**Task goal:** Extract, unchanged, each line of the listing below from its first line through the line that contains "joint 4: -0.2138", inclusive, and nothing else.

**Data extract:**
⟨

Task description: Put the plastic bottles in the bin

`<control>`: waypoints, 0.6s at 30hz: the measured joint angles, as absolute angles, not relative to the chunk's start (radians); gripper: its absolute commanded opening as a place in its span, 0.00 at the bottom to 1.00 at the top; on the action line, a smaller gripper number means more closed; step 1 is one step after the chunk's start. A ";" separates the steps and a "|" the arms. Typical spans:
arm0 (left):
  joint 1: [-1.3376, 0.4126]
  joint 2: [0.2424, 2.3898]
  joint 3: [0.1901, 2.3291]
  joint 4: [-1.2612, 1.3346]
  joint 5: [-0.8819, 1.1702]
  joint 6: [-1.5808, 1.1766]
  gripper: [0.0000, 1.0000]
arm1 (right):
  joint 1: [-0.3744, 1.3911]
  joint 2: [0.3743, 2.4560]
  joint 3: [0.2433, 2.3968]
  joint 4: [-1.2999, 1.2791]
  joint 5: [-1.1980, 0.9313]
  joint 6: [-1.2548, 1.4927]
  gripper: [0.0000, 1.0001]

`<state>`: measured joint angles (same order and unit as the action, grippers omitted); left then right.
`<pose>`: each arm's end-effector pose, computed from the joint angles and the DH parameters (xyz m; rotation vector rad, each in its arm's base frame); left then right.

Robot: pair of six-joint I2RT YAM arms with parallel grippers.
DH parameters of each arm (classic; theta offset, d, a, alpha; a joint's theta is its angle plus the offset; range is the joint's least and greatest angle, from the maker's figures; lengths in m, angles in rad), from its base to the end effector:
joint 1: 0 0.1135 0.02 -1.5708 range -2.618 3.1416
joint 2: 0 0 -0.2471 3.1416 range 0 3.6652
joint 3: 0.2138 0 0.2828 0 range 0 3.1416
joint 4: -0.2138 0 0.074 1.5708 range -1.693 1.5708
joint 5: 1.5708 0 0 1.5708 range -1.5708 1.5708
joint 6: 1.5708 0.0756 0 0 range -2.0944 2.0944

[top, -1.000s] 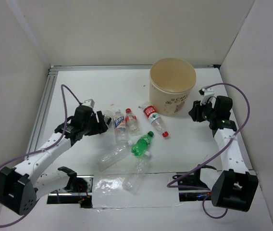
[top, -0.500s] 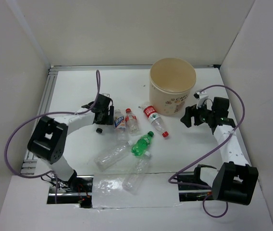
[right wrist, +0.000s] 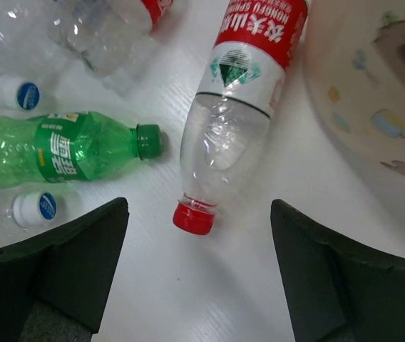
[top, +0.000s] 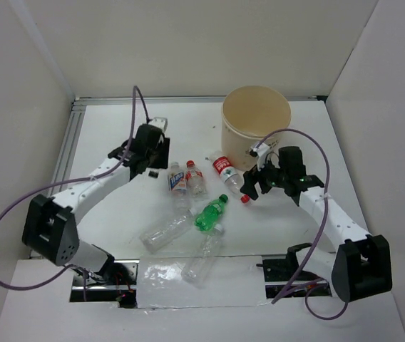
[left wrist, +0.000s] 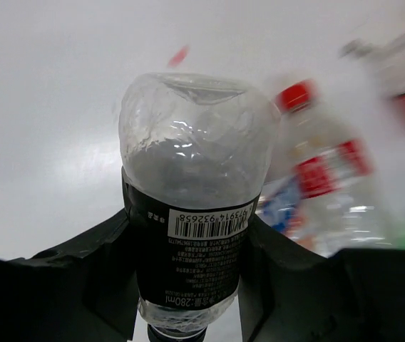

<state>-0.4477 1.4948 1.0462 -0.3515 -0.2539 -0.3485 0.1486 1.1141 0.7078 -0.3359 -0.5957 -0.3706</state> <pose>0.3497 -0.1469 0.1885 -0.0050 2.3403 -0.0925 0.2798 0.0848 0.1889 -0.8522 2.0513 0.5644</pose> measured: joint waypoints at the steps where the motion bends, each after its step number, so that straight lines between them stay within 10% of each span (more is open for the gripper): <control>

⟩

**Answer space:**
Task description: Put the plastic bottles in the bin

`<control>`: waypoints, 0.6s at 30hz: the measured joint angles, as absolute angles, not relative to the chunk's start (radians); gripper: its absolute commanded opening as a place in its span, 0.00 at the bottom to 1.00 at the top; on the action line, a smaller gripper number means more closed; step 1 is one step after the chunk's start. A ";" separates the steps and a "|" the arms. Typical spans:
arm0 (left):
  joint 1: [-1.3376, 0.4126]
  joint 2: [0.2424, 2.3898]
  joint 3: [0.1901, 2.3291]
  joint 4: [-1.2612, 1.3346]
  joint 5: [-0.8819, 1.1702]
  joint 6: [-1.5808, 1.1766]
  gripper: [0.0000, 1.0000]
arm1 (right):
  joint 1: [-0.3744, 1.3911]
  joint 2: [0.3743, 2.4560]
  joint 3: [0.2433, 2.3968]
  joint 4: [-1.2999, 1.2791]
  joint 5: [-1.1980, 0.9313]
  joint 6: [-1.2548, 1.4927]
  gripper: [0.0000, 1.0001]

`<state>`: measured joint angles (same order and unit as the action, grippers omitted); left then right.
`<pose>`: each arm's end-effector pose, computed from the joint angles and the DH parameters (xyz m; rotation vector rad, each in its arm's base frame); left then right.

Robot: pair of six-joint I2RT YAM arms with parallel grippers.
DH parameters of each arm (classic; theta offset, d, a, alpha; a joint's theta is its angle plus the offset; range is the joint's least and greatest angle, from the maker's figures; lengths in m, angles in rad), from its base to the end effector:
joint 1: 0 0.1135 0.02 -1.5708 range -2.618 3.1416
joint 2: 0 0 -0.2471 3.1416 range 0 3.6652
joint 3: 0.2138 0 0.2828 0 range 0 3.1416
joint 4: -0.2138 0 0.074 1.5708 range -1.693 1.5708

None of the exercise remains to be done.